▶ **WHAT TO DO**:
Go through the data and copy each line that holds "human".

▶ **ENTRIES SHOWN**:
=== Section Start ===

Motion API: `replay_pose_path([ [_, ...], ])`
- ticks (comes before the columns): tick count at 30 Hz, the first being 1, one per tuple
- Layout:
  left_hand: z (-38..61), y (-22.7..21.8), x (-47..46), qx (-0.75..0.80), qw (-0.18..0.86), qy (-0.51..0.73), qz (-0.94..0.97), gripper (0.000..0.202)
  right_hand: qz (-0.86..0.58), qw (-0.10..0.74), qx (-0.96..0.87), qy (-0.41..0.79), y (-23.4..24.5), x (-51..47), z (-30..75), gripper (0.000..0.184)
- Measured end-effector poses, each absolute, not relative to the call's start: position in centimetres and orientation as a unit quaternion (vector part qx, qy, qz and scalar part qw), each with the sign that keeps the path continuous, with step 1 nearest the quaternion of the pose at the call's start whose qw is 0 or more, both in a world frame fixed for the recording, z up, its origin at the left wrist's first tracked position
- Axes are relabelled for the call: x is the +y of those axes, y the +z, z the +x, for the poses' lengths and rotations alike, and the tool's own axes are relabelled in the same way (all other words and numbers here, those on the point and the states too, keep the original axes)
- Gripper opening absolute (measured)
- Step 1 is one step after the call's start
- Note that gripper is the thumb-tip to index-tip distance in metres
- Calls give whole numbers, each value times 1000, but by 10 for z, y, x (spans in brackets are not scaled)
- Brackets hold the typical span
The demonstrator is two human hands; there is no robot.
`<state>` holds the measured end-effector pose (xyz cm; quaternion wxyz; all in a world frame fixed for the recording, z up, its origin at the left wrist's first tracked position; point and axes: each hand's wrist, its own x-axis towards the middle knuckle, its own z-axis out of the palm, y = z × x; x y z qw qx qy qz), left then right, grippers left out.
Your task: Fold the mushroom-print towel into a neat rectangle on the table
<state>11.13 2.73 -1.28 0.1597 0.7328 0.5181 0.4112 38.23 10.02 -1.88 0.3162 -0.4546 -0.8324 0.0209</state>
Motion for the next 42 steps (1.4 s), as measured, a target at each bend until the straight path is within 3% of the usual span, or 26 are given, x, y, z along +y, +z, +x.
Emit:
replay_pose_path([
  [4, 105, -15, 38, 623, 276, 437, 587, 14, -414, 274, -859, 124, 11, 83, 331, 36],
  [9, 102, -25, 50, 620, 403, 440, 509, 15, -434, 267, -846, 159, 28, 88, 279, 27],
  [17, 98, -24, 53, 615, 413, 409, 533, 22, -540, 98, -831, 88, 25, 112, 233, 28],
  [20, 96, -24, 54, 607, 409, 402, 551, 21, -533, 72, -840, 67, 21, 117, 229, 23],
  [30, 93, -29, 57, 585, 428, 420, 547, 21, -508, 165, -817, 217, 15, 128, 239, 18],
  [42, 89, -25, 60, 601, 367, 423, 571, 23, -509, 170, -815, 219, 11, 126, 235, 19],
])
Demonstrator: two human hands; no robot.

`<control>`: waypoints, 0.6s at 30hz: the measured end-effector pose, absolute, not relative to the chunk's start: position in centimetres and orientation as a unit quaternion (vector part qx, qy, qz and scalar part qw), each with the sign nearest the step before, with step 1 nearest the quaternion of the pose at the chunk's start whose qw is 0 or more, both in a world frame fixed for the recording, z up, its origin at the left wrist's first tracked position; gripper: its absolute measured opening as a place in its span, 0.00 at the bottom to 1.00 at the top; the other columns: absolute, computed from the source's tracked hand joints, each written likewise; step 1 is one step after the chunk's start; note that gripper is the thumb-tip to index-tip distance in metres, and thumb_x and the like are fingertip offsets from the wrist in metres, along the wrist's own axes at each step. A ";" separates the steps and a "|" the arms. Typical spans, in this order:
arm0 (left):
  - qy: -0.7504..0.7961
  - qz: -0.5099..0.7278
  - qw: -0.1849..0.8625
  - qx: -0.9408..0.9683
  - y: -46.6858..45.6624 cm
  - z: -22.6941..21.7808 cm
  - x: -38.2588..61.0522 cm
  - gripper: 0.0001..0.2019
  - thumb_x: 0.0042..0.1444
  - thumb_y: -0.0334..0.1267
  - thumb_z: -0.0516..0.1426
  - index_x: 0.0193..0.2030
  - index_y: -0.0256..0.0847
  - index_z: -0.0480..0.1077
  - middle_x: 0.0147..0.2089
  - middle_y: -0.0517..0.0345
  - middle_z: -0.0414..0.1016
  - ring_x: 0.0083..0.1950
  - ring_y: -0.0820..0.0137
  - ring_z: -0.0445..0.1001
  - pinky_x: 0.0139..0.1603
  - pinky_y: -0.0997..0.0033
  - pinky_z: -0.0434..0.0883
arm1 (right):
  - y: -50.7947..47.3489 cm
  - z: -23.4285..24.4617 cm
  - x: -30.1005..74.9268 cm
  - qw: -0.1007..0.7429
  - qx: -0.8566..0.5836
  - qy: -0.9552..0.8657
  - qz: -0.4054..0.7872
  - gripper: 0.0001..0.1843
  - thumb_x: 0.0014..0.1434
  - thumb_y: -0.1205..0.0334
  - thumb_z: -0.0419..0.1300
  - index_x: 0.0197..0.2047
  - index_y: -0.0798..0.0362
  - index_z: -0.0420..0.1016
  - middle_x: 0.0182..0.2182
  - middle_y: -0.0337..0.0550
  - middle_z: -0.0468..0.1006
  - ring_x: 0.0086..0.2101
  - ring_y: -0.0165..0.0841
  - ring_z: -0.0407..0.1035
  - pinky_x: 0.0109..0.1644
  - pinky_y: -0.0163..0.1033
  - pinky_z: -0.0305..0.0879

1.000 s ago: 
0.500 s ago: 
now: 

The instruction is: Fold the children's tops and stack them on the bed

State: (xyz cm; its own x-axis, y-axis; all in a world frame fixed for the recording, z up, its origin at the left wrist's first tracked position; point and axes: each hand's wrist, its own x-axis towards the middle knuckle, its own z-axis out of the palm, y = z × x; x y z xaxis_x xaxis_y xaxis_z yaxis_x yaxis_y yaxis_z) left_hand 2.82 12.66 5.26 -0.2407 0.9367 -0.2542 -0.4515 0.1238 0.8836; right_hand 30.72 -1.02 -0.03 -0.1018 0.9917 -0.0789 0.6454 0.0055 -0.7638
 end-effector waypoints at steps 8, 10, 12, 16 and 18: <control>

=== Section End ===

▶ **ANSWER TO THIS EXERCISE**:
The demonstrator is two human hands; there is no robot.
Demonstrator: two human hands; no robot.

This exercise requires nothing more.